_Aim of the exercise_. The whole listing must be returned exactly, with no line missing.

── Available data ──

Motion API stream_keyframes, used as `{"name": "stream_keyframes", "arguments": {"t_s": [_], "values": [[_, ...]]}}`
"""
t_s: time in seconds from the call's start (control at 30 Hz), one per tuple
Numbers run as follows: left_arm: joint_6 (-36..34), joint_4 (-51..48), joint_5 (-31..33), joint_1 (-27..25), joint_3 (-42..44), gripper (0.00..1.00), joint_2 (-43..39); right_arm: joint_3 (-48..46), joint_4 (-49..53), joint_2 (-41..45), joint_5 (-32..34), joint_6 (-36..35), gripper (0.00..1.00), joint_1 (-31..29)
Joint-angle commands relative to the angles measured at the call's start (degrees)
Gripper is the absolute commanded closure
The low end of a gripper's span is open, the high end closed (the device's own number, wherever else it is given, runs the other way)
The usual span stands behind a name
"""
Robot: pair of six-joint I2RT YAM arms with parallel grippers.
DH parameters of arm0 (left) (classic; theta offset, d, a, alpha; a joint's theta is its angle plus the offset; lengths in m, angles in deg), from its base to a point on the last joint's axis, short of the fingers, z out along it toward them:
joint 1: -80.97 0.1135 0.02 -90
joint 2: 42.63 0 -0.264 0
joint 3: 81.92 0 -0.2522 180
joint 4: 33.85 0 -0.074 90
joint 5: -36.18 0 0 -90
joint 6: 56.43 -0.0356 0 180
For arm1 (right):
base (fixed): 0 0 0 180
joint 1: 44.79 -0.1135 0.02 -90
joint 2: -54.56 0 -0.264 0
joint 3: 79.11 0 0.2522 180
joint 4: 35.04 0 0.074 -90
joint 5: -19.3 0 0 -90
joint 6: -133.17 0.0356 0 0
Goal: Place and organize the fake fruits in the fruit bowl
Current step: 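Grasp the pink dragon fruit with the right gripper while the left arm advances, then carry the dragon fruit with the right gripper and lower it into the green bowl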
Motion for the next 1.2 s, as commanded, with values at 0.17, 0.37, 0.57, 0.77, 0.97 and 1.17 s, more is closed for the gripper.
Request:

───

_Response to the task_.
Motion API stream_keyframes, used as `{"name": "stream_keyframes", "arguments": {"t_s": [_], "values": [[_, ...]]}}`
"""
t_s: time in seconds from the call's start (control at 30 Hz), one per tuple
Numbers run as follows: left_arm: joint_6 (-36..34), joint_4 (-51..48), joint_5 (-31..33), joint_1 (-27..25), joint_3 (-42..44), gripper (0.00..1.00), joint_2 (-43..39); right_arm: joint_3 (-48..46), joint_4 (-49..53), joint_2 (-41..45), joint_5 (-32..34), joint_6 (-36..35), gripper (0.00..1.00), joint_1 (-31..29)
Joint-angle commands relative to the angles measured at the call's start (degrees)
Gripper is the absolute commanded closure
The low end of a gripper's span is open, the high end closed (the device's own number, wherever else it is given, runs the other way)
The usual span stands behind a name
"""
Robot: pair of six-joint I2RT YAM arms with parallel grippers.
DH parameters of arm0 (left) (classic; theta offset, d, a, alpha; a joint's theta is its angle plus the offset; lengths in m, angles in deg), from its base to a point on the last joint's axis, short of the fingers, z out along it toward them:
joint 1: -80.97 0.1135 0.02 -90
joint 2: 42.63 0 -0.264 0
joint 3: 81.92 0 -0.2522 180
joint 4: 33.85 0 -0.074 90
joint 5: -36.18 0 0 -90
joint 6: 56.43 -0.0356 0 180
For arm1 (right):
base (fixed): 0 0 0 180
joint 1: 44.79 -0.1135 0.02 -90
joint 2: -54.56 0 -0.264 0
joint 3: 79.11 0 0.2522 180
joint 4: 35.04 0 0.074 -90
joint 5: -19.3 0 0 -90
joint 6: -133.17 0.0356 0 0
Goal: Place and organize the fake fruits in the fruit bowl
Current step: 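Grasp the pink dragon fruit with the right gripper while the left arm advances, then carry the dragon fruit with the right gripper and lower it into the green bowl
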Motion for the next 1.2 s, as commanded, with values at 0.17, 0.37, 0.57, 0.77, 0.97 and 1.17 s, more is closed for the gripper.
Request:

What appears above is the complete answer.